More Quinoa Recipes to Try:
- Black Bean and Veggie Chili with Quinoa
- One-Pot Chicken and Quinoa in Mustard Sauce
- Salmon Quinoa Cakes
- Butternut Squash and Cranberry Quinoa Salad
If you try Turkey Quinoa Chili don’t forget to leave feedback and a rating.Print
Protein packed smoky turkey chili with quinoa, black beans, corn, and spices. It’s a one-pot stovetop chili that comes together so easily.
- 3 Tbsp. olive oil
- 1 large sweet onion, chopped
- 1 red bell pepper, chopped
- 4 cloves garlic, minced
- 1 lb. ground turkey
- 2 Tbsp. chili powder
- 1 Tbsp. ground cumin
- 1 tsp. dried oregano
- ½ tsp. cinnamon
- 1 bay leaf
- 2 (15 oz.) cans black beans, drained and rinsed
- 1 (28 oz.) can crushed tomatoes
- 1 chipotle pepper in adobo sauce, chopped
- 3 ½ cups water (or chicken stock)
- 1 cup frozen corn
- ½ cup dry quinoa, rinsed
- ½ cup chopped cilantro
- Kosher salt and fresh black pepper
- Lime, optional
- In a large dutch oven, heat olive oil over medium-high heat. Add onions and red pepper with a pinch of salt and cook until soft, about 5-7 minutes, stirring occasionally. Stir in garlic and cook until fragrant, about 30 seconds.
- Add ground turkey and cook until no longer pink while breaking it up with a spoon, about 5-7 minutes. Turkey meat does not have to be cooked through.
- Stir in chili powder, cumin, oregano, and cinnamon. Season to taste with salt and pepper. Cook for about 1 minute while stirring constantly.
- Add bay leaf, beans, tomatoes, chipotle pepper, and water. Bring to boil. Reduce heat, cover, and simmer for 15 minutes. Taste for salt before adding the corn and quinoa.

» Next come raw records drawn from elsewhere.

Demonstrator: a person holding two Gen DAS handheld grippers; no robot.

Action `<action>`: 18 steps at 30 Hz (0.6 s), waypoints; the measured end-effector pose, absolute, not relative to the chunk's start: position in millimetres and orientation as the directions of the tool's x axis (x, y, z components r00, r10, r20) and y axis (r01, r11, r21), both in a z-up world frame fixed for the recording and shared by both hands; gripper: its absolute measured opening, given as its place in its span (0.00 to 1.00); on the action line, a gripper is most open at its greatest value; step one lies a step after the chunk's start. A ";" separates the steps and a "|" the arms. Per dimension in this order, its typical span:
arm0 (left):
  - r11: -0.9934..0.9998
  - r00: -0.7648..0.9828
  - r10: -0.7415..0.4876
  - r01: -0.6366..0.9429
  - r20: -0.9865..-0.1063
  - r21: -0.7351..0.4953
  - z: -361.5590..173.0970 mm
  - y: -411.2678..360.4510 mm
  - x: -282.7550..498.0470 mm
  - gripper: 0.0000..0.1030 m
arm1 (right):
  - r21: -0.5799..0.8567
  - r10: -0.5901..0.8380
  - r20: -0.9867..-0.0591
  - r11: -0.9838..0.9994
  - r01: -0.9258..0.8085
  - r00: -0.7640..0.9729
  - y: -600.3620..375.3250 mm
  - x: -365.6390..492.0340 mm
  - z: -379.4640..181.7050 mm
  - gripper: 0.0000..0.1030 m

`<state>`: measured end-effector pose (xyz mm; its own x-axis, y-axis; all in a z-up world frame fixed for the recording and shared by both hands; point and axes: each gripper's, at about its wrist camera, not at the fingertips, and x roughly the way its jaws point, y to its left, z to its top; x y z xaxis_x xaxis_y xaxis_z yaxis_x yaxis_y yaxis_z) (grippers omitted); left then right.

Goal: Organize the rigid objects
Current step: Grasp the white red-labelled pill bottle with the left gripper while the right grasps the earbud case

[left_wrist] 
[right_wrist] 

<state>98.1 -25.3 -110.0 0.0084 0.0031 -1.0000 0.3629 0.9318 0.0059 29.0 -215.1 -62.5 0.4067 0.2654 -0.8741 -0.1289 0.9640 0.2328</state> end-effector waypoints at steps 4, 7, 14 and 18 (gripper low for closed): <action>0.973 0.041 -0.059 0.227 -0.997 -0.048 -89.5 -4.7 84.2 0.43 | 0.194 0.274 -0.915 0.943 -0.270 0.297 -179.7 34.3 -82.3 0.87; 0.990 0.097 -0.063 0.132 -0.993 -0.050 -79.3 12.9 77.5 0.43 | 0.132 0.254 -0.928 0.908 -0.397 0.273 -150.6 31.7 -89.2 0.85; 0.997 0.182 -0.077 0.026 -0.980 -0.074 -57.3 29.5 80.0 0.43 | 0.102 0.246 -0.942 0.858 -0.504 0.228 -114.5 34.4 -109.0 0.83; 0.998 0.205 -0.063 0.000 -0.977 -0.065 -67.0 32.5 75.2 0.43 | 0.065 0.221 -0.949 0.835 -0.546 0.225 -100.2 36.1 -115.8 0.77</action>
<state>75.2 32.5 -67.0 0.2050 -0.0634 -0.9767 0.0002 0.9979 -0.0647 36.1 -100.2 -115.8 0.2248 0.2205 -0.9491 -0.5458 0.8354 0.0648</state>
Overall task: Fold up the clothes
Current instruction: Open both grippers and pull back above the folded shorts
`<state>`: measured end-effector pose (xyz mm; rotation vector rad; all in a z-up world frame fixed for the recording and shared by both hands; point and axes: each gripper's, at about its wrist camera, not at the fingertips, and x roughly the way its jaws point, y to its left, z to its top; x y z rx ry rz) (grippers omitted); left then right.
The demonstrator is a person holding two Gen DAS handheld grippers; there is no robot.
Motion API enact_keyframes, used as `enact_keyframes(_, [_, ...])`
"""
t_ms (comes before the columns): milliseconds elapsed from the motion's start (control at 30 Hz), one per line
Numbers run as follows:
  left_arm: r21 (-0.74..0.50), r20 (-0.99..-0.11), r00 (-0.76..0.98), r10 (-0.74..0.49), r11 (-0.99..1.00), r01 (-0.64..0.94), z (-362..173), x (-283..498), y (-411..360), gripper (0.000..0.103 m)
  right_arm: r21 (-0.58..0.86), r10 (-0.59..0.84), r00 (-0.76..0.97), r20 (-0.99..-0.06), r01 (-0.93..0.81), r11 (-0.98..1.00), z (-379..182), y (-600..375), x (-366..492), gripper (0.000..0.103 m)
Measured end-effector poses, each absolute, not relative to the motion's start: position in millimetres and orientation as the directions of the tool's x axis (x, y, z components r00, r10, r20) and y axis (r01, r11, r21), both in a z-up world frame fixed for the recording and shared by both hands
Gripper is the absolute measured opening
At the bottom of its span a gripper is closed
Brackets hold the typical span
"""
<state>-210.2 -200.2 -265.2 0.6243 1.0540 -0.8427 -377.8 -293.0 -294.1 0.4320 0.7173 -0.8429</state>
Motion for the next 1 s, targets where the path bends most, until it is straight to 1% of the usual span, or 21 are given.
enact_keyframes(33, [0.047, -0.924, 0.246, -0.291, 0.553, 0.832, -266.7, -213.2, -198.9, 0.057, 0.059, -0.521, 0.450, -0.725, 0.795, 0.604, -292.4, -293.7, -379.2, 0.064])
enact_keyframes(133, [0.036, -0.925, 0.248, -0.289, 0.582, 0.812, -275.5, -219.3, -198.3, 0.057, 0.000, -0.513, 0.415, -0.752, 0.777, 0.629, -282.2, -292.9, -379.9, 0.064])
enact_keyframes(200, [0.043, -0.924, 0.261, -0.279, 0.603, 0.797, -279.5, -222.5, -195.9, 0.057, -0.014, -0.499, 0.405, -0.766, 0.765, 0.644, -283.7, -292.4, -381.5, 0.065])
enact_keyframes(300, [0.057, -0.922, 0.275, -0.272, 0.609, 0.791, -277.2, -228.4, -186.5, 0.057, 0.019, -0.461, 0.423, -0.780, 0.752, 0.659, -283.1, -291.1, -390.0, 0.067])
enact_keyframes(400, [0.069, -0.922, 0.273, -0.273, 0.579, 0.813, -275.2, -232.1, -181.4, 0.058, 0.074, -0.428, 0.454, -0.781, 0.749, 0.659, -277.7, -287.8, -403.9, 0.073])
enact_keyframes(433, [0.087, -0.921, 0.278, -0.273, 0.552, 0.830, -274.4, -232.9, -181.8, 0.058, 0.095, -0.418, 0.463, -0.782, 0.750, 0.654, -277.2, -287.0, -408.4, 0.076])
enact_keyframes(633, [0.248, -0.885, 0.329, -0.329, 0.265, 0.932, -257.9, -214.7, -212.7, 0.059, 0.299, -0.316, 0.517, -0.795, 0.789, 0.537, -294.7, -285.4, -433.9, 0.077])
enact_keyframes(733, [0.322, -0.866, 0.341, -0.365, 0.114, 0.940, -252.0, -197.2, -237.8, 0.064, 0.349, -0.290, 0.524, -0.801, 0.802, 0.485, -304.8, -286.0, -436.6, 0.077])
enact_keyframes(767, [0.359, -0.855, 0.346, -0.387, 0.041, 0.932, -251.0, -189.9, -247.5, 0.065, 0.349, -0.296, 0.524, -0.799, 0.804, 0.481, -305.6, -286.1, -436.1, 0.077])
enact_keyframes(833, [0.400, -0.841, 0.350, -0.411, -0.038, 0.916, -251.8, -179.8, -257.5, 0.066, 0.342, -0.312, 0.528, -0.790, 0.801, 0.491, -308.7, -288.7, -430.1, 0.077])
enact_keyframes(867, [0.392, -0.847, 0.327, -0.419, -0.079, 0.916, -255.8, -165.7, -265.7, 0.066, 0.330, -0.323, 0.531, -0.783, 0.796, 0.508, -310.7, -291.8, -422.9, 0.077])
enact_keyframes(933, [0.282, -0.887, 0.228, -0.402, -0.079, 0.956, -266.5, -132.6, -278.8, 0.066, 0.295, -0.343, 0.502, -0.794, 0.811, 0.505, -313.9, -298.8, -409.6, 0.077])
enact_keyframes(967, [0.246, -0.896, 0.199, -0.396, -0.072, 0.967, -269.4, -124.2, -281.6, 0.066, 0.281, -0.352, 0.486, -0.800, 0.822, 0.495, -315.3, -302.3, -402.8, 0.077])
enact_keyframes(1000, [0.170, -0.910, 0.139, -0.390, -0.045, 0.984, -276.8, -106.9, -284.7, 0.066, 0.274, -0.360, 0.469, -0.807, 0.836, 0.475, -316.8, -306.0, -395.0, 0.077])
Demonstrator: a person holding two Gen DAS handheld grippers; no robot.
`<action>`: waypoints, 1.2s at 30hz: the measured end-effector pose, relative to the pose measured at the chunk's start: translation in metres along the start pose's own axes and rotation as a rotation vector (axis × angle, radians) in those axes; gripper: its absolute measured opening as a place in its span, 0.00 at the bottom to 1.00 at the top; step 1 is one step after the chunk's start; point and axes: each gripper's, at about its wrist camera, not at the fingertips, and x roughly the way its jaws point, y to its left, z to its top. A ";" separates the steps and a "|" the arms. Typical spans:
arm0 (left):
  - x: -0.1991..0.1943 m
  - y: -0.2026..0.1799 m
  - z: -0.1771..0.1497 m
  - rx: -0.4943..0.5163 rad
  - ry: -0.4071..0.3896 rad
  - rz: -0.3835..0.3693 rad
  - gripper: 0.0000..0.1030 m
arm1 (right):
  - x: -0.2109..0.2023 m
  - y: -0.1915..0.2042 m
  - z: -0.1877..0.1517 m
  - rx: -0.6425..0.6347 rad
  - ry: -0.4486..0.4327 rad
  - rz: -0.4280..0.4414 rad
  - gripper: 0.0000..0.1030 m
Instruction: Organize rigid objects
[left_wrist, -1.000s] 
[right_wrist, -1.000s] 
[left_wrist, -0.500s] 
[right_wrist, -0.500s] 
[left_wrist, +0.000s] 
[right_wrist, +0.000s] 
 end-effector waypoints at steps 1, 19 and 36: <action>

- Stir in corn and quinoa, and cook for 15 minutes, covered, or until tender. Discard bay leaf. Stir in cilantro. Add juice of 1 lime, optional. Serve with toppings of choice.
- Turkey: If turkey meat starts to release water during cooking, increase the heat. You want those juices to stay in the meat. Also, make sure you’re using a large enough pot and not overcrowding the meat too much.
- Chipotle Pepper: You can substitute anywhere between 1/2 – 1 teaspoon of smoked paprika for the chipotle pepper. You’ll get that smoky flavor from the paprika but not the heat. If you like your chili with some heat, stir in diced canned chiles or fresh jalapeño.
- Leftovers: Leftover turkey chili can be stored in an airtight container for up to 4 days. It will thicken the longer it sits. You can also freeze the chili up to 3 months. Thaw out overnight in the refrigetator and reheat on the stovetop over medium heat.